_Exercise brief:_
Everything from the line containing "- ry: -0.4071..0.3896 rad" to the end of the material, both ends included, should be repeated exactly; please give only those lines.

Given information section start

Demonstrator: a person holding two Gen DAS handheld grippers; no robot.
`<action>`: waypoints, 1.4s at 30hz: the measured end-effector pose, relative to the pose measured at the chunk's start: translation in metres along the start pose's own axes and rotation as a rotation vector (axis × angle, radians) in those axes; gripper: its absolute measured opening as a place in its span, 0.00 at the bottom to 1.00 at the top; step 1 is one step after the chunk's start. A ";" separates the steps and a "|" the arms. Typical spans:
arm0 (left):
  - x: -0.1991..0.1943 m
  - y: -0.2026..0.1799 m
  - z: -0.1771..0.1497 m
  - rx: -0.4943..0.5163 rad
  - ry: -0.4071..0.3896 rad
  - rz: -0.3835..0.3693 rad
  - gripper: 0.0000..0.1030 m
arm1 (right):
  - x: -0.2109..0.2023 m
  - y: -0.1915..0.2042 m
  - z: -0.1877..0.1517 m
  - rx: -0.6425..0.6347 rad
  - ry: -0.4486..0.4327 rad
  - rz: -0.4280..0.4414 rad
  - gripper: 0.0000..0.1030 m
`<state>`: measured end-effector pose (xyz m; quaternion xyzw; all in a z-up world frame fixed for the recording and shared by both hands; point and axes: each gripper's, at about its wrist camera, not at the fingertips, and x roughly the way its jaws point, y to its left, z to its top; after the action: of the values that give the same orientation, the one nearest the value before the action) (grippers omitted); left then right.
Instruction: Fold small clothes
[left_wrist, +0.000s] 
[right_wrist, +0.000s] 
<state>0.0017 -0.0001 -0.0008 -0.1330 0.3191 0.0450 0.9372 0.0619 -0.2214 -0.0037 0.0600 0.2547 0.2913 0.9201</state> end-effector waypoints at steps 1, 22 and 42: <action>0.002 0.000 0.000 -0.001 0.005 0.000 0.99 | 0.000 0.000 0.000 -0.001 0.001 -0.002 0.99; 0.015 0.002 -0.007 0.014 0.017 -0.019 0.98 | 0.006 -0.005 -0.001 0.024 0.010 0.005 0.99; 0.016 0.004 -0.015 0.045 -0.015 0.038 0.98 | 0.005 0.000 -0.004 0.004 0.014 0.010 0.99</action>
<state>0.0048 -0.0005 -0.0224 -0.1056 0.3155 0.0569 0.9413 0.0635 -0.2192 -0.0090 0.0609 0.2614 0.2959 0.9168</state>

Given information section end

_Written response:_
  - ry: -0.4071..0.3896 rad
  - rz: -0.3835..0.3693 rad
  - gripper: 0.0000..0.1030 m
arm1 (right):
  - x: -0.2109..0.2023 m
  - y: -0.1915..0.2042 m
  - z: -0.1877..0.1517 m
  - rx: -0.6425..0.6347 rad
  - ry: -0.4486..0.4327 rad
  - rz: -0.4280..0.4414 rad
  - gripper: 0.0000..0.1030 m
`<state>`: measured end-effector pose (xyz m; quaternion xyzw; all in a z-up world frame fixed for the recording and shared by both hands; point and axes: each gripper's, at about its wrist camera, not at the fingertips, and x roughly the way its jaws point, y to its left, z to its top; after the action: of the values that give the same orientation, the one nearest the value before the action) (grippers omitted); left then right.
Instruction: Fold small clothes
[left_wrist, +0.000s] 
[right_wrist, +0.000s] 
<state>0.0017 -0.0001 -0.0008 -0.1330 0.3191 0.0450 0.9372 0.0619 -0.2214 -0.0037 0.0600 0.2547 0.2913 0.9201</state> end-effector waypoints at steps 1, 22 and 42: <action>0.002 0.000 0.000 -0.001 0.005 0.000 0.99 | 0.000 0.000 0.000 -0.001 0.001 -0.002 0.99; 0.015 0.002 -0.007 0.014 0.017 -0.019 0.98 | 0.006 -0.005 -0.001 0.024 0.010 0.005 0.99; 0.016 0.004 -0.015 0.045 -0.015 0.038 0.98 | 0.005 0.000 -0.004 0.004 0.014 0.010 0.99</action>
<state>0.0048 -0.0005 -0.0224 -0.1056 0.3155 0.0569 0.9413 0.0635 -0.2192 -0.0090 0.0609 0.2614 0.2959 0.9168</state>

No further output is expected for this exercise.